In der ersten Instanz sah das Sozialgericht den Weg zum Homeoffice noch als versicherten Betriebsweg, das Landessozialgericht als zweite Instanz stufte den Weg jedoch lediglich als eine ungesicherte Vorbereitungshandlung ein. Nun bestätigte das BSG in Kassel die Entscheidung der ersten Instanz und bestätigte, dass der Weg vom Bett zum Arbeitsplatz versichert ist. Denn der Weg ins Homeoffice würde bereits der erstmaligen Arbeitsaufnahme dienen und sei deshalb eine Verrichtung im Interesse des Arbeitgebers.

Durch die Entscheidung wurde der Treppensturz zu einem Arbeitsunfall, der als ein Unfall auf dem Betriebsweg zu versichern ist. Denn auch das Zurücklegen des mit der versicherten Tätigkeit zusammenhängenden, unmittelbaren Weges gilt als versicherte Tätigkeit nach § 8 Abs. 1 Satz 1 SGB VII. Nach der Verordnung über Arbeitsstätten gelten die gleichen Regelungen auch für Telearbeitsplätze. Unter einem Telearbeitsplatz ist nach § 2 dieser Verordnung ein vom Arbeitgeber fest eingerichteter Bildschirmarbeitsplatz im Privatbereich der Beschäftigten zu verstehen. Das Treppensteigen dient somit auch der erstmaligen Arbeitsaufnahme und ist ferner dem Interesse des Arbeitgebers zuzuordnen.

Besonders im Angesicht der aktuellen Corona-Pandemie würden vermehrt Menschen im Homeoffice arbeiten. Der Kläger argumentierte, dass es nicht zu einer Schlechterstellung des Versicherungsschutzes allein aufgrund des Homeoffice kommen dürfte.

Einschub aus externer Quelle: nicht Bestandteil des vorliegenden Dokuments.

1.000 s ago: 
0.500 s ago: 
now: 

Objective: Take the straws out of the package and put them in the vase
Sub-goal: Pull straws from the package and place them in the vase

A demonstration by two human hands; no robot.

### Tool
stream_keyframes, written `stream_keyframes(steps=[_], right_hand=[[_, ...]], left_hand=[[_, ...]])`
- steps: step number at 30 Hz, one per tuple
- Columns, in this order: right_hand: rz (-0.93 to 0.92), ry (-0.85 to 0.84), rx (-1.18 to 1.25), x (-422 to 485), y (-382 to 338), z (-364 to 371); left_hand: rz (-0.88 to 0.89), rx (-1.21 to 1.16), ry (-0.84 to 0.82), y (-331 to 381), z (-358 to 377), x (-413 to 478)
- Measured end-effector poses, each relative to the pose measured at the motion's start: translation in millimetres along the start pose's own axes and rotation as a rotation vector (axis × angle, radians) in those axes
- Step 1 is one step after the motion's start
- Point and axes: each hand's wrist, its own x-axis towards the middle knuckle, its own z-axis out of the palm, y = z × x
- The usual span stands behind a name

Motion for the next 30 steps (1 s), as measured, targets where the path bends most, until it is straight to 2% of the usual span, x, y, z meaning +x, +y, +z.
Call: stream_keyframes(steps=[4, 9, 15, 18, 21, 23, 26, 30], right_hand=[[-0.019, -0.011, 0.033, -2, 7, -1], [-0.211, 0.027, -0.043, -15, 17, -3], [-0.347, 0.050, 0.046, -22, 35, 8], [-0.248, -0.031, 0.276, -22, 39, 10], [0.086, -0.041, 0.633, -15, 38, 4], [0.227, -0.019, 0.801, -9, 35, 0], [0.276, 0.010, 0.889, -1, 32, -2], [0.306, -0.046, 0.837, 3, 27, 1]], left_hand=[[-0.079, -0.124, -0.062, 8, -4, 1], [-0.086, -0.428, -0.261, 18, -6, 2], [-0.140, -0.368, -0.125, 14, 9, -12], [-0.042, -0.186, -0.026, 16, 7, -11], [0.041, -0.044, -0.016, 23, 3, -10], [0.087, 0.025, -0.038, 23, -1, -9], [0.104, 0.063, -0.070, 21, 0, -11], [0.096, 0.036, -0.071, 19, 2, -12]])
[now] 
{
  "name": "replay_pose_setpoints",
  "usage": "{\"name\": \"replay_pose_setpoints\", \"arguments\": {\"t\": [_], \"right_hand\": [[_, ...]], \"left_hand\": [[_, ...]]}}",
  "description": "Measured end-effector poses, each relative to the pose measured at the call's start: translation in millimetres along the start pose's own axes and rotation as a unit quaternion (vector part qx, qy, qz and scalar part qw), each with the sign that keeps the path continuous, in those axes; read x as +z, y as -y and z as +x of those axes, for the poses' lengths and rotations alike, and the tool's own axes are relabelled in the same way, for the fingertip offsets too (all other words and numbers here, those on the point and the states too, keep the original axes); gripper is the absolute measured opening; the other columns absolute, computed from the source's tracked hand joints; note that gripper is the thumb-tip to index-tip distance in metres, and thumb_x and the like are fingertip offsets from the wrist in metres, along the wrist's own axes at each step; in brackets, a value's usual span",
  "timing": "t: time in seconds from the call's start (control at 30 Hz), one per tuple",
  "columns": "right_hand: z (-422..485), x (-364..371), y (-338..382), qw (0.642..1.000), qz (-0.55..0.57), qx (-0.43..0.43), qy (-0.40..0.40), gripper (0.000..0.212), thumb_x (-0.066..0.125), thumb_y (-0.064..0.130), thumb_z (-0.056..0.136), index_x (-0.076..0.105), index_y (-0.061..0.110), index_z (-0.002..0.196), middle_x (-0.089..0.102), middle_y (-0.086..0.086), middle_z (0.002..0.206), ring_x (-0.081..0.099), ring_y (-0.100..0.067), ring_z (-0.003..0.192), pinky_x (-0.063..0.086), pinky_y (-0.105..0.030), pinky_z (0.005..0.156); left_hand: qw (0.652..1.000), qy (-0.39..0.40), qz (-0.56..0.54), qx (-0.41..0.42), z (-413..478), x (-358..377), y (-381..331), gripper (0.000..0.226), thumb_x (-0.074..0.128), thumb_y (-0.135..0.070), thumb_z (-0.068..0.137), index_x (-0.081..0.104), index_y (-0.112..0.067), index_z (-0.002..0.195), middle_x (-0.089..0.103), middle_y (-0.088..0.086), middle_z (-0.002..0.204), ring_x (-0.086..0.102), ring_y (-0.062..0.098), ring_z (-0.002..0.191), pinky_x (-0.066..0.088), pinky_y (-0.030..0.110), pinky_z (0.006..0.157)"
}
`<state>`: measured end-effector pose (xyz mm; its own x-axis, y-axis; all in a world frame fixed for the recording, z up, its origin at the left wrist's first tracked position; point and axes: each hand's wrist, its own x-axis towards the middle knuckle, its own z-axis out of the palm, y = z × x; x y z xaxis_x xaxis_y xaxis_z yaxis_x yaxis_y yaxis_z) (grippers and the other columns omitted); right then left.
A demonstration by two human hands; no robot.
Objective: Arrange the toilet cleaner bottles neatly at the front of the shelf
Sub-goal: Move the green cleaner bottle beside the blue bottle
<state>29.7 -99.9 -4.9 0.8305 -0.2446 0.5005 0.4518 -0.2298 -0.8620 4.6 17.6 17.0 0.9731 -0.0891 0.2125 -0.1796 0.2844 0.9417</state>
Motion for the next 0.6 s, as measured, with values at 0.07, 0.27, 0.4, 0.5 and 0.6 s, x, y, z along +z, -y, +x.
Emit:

Dies sahen die Richter in Kassel genauso und entschieden, dass als Leistung der Unfallversicherung Behandlungskosten und möglicherweise sogar Rentenzahlungen gefordert werden können. Vielmehr besteht durch die Neuregelung ein Versicherungsschutz „im gleichen Umfang wie bei Ausübung der Tätigkeit auf der Unternehmerstätte“. Wichtig ist hierbei nur eine zusammenhängende „Handlungstendenz“ zwischen Handlung und Arbeit. Bei sogenannten „Wegeunfällen“, die auf dem Weg zum Arbeitsplatz erfolgen, welcher sich außerhalb der Wohnung befindet, muss jedoch auch weiterhin für das Eingreifen des Versicherungsschutzes die private Außentür überschritten werden.

Neben der aktuellen Pandemie und dem Ziel der neuen Koalition, flexiblere Arbeit zu ermöglichen, ist das Urteil des BSG ein konsequenter Baustein. Denn auch im Homeoffice gilt es, die nötige Sicherheit der Arbeitnehmer zu garantieren.